**Material for this task**
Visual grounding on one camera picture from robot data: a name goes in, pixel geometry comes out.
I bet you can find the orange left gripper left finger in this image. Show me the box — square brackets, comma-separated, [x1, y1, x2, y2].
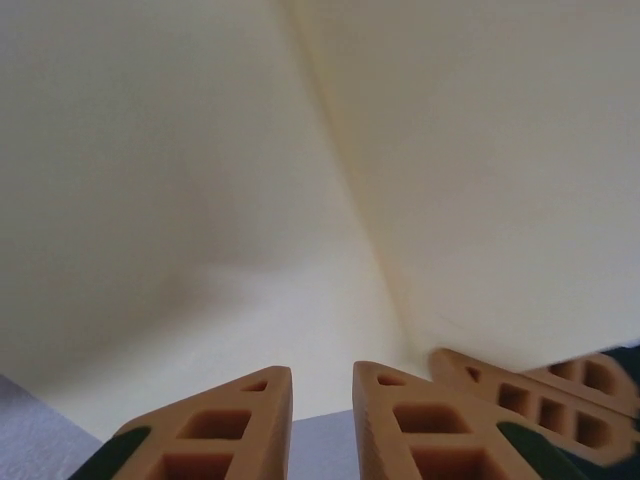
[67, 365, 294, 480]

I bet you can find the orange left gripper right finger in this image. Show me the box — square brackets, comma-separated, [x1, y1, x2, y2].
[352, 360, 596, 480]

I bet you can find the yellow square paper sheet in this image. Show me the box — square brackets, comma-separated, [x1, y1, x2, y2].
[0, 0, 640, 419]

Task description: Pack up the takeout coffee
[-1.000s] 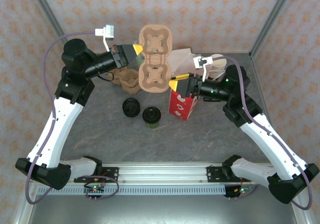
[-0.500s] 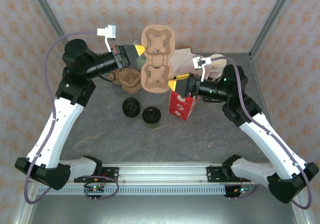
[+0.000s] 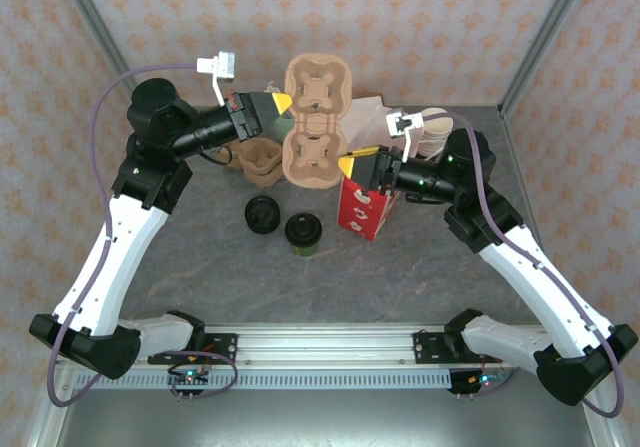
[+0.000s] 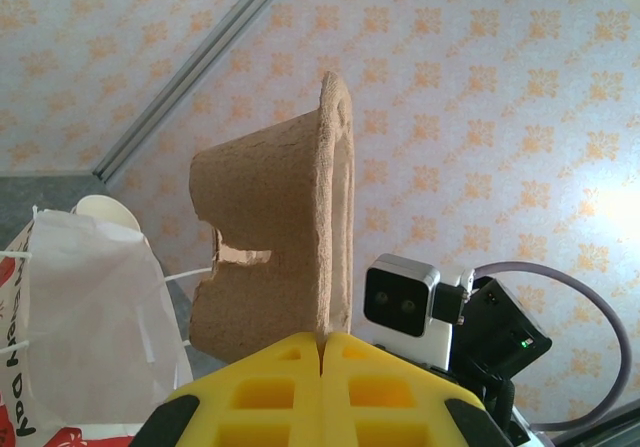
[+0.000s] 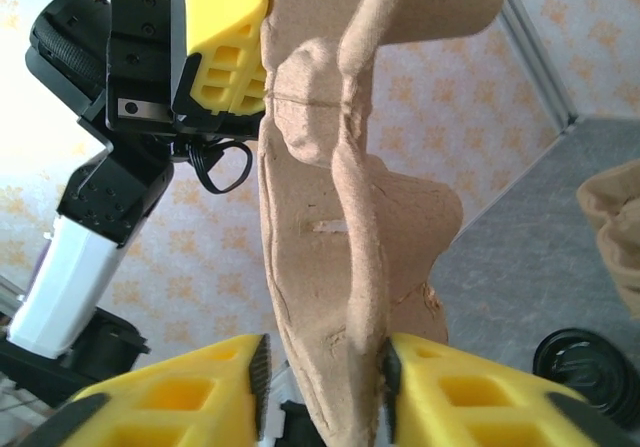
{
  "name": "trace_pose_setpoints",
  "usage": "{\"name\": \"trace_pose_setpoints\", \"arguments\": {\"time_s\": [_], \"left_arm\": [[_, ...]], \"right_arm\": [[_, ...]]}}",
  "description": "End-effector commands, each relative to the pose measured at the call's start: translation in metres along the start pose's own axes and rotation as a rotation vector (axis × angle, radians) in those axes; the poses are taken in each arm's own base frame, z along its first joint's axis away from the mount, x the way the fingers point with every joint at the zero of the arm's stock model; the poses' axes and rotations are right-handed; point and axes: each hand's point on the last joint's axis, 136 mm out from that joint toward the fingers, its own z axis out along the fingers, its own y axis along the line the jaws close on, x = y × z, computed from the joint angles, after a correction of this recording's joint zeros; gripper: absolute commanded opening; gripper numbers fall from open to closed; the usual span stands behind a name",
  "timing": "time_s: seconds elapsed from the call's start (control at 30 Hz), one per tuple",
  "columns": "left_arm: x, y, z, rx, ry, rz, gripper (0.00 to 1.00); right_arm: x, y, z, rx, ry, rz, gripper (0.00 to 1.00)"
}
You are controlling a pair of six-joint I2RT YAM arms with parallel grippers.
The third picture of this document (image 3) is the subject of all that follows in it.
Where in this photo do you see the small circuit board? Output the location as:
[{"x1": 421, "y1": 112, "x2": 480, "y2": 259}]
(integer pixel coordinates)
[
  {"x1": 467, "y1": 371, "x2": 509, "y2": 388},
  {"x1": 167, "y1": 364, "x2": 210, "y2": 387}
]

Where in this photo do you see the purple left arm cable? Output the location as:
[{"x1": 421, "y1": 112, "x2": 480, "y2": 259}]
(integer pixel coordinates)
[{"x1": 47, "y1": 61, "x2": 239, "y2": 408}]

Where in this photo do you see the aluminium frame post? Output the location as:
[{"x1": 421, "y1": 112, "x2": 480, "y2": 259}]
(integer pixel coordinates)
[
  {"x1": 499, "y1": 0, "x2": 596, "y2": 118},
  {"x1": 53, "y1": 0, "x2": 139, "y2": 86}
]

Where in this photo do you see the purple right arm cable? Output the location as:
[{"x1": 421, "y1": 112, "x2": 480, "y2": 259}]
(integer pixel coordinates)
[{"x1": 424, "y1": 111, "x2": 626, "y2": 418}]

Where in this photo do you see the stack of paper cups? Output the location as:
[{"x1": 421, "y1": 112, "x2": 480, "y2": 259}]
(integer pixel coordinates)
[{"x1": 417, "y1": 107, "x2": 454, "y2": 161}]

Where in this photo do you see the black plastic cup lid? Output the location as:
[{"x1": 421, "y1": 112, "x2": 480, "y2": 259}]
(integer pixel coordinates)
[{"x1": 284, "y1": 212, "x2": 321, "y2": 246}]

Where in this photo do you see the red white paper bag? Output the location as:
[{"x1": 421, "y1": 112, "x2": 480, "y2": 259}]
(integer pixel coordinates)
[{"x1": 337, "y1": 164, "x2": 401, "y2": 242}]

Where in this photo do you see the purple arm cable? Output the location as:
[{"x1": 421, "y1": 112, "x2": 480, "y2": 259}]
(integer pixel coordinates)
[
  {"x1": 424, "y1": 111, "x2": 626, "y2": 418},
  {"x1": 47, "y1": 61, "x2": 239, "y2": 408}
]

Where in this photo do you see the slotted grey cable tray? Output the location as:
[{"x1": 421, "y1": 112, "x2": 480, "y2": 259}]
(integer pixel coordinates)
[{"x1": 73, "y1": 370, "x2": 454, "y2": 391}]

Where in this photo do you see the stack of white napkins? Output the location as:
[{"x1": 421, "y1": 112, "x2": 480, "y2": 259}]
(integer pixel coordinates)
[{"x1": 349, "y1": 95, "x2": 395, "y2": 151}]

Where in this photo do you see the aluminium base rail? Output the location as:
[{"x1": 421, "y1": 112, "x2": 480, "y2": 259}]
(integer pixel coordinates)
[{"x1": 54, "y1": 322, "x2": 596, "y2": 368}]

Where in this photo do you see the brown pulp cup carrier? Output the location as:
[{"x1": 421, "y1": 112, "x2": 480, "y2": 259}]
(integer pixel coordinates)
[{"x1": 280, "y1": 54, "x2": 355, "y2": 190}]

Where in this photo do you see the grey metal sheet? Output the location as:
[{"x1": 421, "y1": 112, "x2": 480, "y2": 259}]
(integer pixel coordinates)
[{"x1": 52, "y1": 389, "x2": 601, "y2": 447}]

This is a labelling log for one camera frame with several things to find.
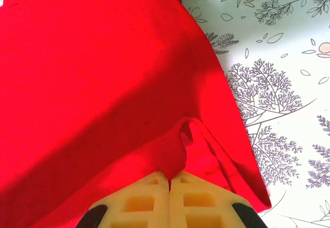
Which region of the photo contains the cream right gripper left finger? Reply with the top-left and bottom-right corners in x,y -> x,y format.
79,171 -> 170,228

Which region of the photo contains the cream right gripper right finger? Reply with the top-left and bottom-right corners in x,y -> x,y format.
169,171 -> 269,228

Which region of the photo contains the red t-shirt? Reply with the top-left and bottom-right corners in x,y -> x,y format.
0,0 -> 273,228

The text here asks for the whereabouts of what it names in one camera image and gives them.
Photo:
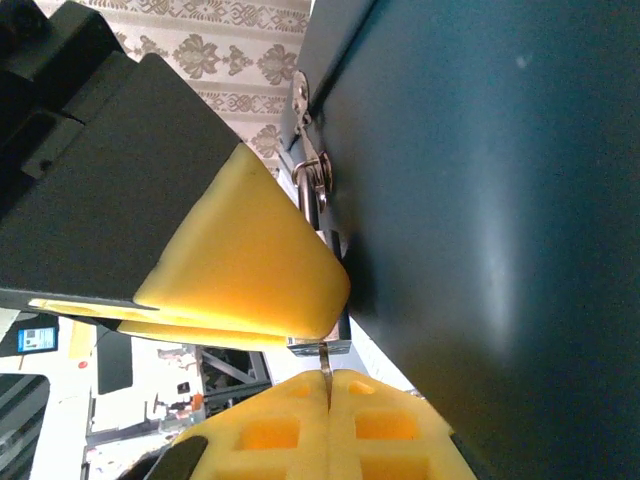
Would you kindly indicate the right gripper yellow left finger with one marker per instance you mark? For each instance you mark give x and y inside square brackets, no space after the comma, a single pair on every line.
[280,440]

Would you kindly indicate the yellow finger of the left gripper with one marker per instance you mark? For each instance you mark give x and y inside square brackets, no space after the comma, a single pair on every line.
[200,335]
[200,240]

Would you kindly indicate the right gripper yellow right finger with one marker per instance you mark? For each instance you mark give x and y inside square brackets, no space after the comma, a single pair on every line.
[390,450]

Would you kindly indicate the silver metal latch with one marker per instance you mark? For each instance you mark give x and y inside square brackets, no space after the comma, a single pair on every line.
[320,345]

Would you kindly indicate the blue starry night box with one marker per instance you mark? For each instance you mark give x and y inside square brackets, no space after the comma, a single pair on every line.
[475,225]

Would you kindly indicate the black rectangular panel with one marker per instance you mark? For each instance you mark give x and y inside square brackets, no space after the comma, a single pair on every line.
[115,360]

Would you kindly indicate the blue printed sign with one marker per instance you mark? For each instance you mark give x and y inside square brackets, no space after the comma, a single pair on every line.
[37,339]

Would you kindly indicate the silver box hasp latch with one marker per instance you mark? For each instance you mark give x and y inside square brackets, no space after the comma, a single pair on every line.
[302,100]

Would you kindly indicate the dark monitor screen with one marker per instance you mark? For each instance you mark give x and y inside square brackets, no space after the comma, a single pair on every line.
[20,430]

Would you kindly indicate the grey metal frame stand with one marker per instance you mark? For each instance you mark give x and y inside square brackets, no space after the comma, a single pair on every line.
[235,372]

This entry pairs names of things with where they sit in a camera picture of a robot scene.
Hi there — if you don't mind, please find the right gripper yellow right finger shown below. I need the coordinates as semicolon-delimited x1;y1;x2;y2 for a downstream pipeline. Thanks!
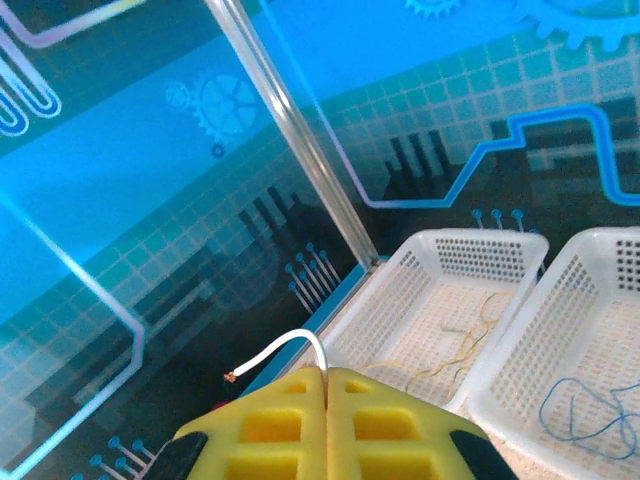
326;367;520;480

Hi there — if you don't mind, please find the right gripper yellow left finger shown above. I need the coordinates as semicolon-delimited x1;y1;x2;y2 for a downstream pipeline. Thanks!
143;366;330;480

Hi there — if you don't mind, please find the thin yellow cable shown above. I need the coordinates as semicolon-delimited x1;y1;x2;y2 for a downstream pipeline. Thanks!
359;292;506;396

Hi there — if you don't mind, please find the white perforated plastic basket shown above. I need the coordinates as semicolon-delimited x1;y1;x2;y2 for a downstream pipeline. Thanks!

**Task statement**
Scan the entries above for the word "aluminium" and collect each line holding it.

**Task answer**
Where in this photo do you see the aluminium frame post? Output the location as:
Where in this photo do you see the aluminium base rail? Output the location as:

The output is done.